*** Opening of DATA RECORDS ***
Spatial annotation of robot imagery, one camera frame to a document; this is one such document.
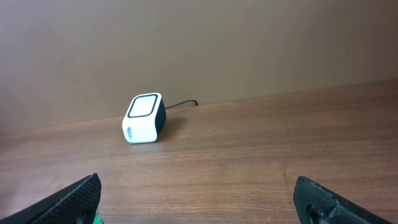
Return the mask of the white barcode scanner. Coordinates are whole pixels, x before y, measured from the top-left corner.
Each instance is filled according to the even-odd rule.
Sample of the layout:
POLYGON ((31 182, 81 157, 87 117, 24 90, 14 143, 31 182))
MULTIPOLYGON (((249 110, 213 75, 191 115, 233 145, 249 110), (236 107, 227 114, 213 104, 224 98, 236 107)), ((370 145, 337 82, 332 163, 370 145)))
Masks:
POLYGON ((135 96, 122 121, 122 130, 130 144, 156 142, 166 121, 166 110, 160 93, 135 96))

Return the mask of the green lid jar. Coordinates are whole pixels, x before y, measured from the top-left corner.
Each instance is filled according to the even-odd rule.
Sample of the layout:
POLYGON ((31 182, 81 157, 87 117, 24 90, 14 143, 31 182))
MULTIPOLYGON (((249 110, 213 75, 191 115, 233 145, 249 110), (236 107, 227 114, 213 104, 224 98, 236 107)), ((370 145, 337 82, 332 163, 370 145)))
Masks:
POLYGON ((104 224, 102 218, 99 215, 95 215, 95 218, 93 220, 93 224, 104 224))

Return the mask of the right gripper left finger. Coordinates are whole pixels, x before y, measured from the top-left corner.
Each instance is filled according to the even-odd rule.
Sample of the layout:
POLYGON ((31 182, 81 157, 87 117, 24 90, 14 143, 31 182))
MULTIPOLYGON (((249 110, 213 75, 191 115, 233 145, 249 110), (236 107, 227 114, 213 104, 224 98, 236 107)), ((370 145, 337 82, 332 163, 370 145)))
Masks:
POLYGON ((94 224, 101 198, 96 173, 1 219, 1 224, 94 224))

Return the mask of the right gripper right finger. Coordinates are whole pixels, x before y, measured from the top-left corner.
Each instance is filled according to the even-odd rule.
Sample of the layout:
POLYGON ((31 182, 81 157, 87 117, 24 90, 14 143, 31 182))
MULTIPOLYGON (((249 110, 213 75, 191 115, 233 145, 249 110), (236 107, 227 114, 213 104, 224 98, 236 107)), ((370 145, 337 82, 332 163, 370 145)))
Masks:
POLYGON ((301 224, 392 224, 305 176, 297 179, 293 201, 301 224))
*** Close of DATA RECORDS ***
** WHAT YOU WILL DO **
Copy every line above in which the string "Coordinates" shows up.

** ANSWER BOX **
Return the mask of the white barcode scanner. Coordinates are whole pixels, x before y, measured from the top-left corner.
Return the mask of the green lid jar. Coordinates are whole pixels, x before y, measured from the top-left corner.
Return the mask of the right gripper left finger. Coordinates are whole pixels, x before y, measured from the top-left corner.
Return the mask of the right gripper right finger. Coordinates are whole pixels, x before y, measured from the top-left corner.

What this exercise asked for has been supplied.